AIM OF THE EXERCISE: Every line below should be repeated exactly as written.

○ ○ ○ ○

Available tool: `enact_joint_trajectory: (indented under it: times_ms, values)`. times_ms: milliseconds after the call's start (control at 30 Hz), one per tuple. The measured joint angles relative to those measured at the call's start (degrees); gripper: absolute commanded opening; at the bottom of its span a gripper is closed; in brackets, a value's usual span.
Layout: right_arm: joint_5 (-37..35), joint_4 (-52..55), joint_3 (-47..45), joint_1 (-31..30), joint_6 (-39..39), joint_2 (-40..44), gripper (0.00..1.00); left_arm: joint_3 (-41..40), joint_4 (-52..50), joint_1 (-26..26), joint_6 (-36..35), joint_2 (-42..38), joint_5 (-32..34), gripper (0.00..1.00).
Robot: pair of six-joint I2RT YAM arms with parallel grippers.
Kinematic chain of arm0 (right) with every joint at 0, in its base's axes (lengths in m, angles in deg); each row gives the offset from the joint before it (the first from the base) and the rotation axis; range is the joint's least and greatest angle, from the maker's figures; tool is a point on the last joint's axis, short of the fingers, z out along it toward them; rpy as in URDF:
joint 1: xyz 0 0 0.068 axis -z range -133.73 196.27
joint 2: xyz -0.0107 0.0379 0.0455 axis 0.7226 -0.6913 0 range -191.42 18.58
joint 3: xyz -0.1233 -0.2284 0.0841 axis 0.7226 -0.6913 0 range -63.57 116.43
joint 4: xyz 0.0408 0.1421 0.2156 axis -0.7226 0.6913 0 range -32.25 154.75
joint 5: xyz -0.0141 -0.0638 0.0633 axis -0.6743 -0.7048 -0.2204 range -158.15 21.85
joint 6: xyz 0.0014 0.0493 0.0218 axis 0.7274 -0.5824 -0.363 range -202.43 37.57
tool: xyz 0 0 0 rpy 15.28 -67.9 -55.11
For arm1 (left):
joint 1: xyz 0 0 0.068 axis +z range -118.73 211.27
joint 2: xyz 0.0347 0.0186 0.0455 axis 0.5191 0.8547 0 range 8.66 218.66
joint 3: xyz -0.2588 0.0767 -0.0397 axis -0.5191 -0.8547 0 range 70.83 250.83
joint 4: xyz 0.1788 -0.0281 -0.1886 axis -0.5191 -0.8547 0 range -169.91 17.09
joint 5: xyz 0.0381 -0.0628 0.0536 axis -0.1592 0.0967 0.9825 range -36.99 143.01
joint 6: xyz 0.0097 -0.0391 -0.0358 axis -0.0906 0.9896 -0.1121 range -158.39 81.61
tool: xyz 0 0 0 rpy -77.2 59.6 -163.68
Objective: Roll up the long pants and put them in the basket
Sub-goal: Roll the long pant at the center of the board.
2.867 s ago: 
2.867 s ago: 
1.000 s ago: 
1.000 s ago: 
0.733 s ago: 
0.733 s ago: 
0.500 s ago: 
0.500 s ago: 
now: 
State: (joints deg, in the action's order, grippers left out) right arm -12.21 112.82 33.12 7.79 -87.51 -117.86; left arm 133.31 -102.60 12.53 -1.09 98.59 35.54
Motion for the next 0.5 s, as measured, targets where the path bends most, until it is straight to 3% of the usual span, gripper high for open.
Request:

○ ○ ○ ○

REPLY:
Available tool: `enact_joint_trajectory: (indented under it: times_ms, values)`. times_ms: milliseconds after the call's start (control at 30 Hz), one per tuple. The measured joint angles relative to those measured at the call's start (degrees); gripper: absolute commanded opening; at the bottom of its span a gripper is closed; in brackets, a value's usual span.
Layout: right_arm: joint_5 (-37..35), joint_4 (-52..55), joint_3 (-47..45), joint_1 (-31..30), joint_6 (-39..39), joint_2 (-40..44), gripper (0.00..1.00); left_arm: joint_3 (-41..40), joint_4 (-52..50), joint_1 (-26..26), joint_6 (-36..35), joint_2 (-42..38), joint_5 (-32..34), gripper (0.00..1.00).
Robot: pair of six-joint I2RT YAM arms with parallel grippers.
Kinematic chain of arm0 (right) with every joint at 0, in its base's axes (lengths in m, angles in deg); each row gives the offset from the joint before it (the first from the base) and the rotation axis; range is the joint's least and greatest angle, from the maker's figures; tool is a point on the last joint's axis, short of the fingers, z out along it toward them; rpy as in URDF:
joint 1: xyz 0 0 0.068 axis -z range -133.73 196.27
joint 2: xyz -0.0107 0.0379 0.0455 axis 0.7226 -0.6913 0 range -191.42 18.58
joint 3: xyz -0.1233 -0.2284 0.0841 axis 0.7226 -0.6913 0 range -63.57 116.43
joint 4: xyz 0.0408 0.1421 0.2156 axis -0.7226 0.6913 0 range -32.25 154.75
joint 5: xyz -0.0141 -0.0638 0.0633 axis -0.6743 -0.7048 -0.2204 range -158.15 21.85
joint 6: xyz 0.0014 0.0493 0.0218 axis 0.7274 -0.5824 -0.363 range -202.43 37.57
tool: xyz 0 0 0 rpy 15.28 -67.9 -55.11
For arm1 (left):
joint 1: xyz 0 0 0.068 axis +z range -118.73 211.27
joint 2: xyz 0.0347 0.0186 0.0455 axis 0.5191 0.8547 0 range 8.66 218.66
joint 3: xyz -0.2588 0.0767 -0.0397 axis -0.5191 -0.8547 0 range 70.83 250.83
joint 4: xyz 0.1788 -0.0281 -0.1886 axis -0.5191 -0.8547 0 range -169.91 17.09
joint 5: xyz 0.0381 -0.0628 0.0536 axis -0.1592 0.0967 0.9825 range -36.99 143.01
joint 6: xyz 0.0097 -0.0391 -0.0358 axis -0.0906 0.9896 -0.1121 range -158.39 81.61
tool: xyz 0 0 0 rpy -77.2 59.6 -163.68
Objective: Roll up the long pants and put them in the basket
Sub-goal: Roll the long pant at the center of the board.
2.867 s ago: 
2.867 s ago: 
1.000 s ago: 
1.000 s ago: 
0.733 s ago: 
0.733 s ago: 
0.500 s ago: 
0.500 s ago: 
now: 
State: (joints deg, in the action's order, grippers left out) right arm -12.21 112.82 33.12 7.79 -87.51 -117.86; left arm 133.31 -102.60 12.53 -1.09 98.59 35.54
Motion for the next 0.5 s, as measured, targets where the path bends most, until it is straight to 3% of the usual span, gripper high for open.
Request:

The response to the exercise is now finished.